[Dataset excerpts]
- Opening Delimiter -
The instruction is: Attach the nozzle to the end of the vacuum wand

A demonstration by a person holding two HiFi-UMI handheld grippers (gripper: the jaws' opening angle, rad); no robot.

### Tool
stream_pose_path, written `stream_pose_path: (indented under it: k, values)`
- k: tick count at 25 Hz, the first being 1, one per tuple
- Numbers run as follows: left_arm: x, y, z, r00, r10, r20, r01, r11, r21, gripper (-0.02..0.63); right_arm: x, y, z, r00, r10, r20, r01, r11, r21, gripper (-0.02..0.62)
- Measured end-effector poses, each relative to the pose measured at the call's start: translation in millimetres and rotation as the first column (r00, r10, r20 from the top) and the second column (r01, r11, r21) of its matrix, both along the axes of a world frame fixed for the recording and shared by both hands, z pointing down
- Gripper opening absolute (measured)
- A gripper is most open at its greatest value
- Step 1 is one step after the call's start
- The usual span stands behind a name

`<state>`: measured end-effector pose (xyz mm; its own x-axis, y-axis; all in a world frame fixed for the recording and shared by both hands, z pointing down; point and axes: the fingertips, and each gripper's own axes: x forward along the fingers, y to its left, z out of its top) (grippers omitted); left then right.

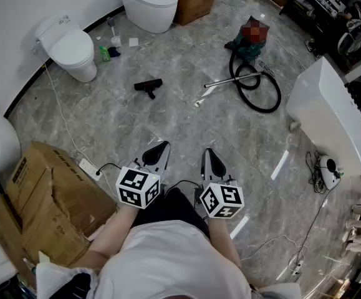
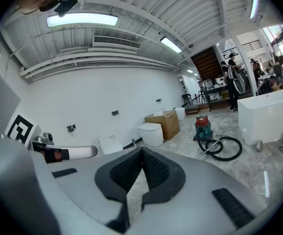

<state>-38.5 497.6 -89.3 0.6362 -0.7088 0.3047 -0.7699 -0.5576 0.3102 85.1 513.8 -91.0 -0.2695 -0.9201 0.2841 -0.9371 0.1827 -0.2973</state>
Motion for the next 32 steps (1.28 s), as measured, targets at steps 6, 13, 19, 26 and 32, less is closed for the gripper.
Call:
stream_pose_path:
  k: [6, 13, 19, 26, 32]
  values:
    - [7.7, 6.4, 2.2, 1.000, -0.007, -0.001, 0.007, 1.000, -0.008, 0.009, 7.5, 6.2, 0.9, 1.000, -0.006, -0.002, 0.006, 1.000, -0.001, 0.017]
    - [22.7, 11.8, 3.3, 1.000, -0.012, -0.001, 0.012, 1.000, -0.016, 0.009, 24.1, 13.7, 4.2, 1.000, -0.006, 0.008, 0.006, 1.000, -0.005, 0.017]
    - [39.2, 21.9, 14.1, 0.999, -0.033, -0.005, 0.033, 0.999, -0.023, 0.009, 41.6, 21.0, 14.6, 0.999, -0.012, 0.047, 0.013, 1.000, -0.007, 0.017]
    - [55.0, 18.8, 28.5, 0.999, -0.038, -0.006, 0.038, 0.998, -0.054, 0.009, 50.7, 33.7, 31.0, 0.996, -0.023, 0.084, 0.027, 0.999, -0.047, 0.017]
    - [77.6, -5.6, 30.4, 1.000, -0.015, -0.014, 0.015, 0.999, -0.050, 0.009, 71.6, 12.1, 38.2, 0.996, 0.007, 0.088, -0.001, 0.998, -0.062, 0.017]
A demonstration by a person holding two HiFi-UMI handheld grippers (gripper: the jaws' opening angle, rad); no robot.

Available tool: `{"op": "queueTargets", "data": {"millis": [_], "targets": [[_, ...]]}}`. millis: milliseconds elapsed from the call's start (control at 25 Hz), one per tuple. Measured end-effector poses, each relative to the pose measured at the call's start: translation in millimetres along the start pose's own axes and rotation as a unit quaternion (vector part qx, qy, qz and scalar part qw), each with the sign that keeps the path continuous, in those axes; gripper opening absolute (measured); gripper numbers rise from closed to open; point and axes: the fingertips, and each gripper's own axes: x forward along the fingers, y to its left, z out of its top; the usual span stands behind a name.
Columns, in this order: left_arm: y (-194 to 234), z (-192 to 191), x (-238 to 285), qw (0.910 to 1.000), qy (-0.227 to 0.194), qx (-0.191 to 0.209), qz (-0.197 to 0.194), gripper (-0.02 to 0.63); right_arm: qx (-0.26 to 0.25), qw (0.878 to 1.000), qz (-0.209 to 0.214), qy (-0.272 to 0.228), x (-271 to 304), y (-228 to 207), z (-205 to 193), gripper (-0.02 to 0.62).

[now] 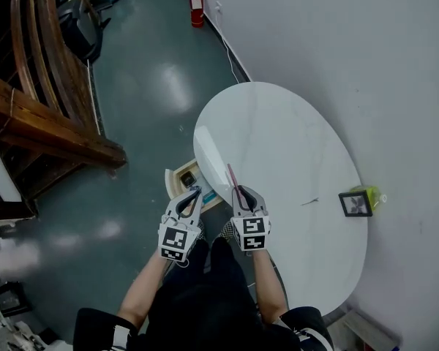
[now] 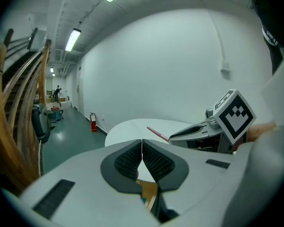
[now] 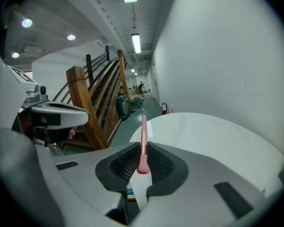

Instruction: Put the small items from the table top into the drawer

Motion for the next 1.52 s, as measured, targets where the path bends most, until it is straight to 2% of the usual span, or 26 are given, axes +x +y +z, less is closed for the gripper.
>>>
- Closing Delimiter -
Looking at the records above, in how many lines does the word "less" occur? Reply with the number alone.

2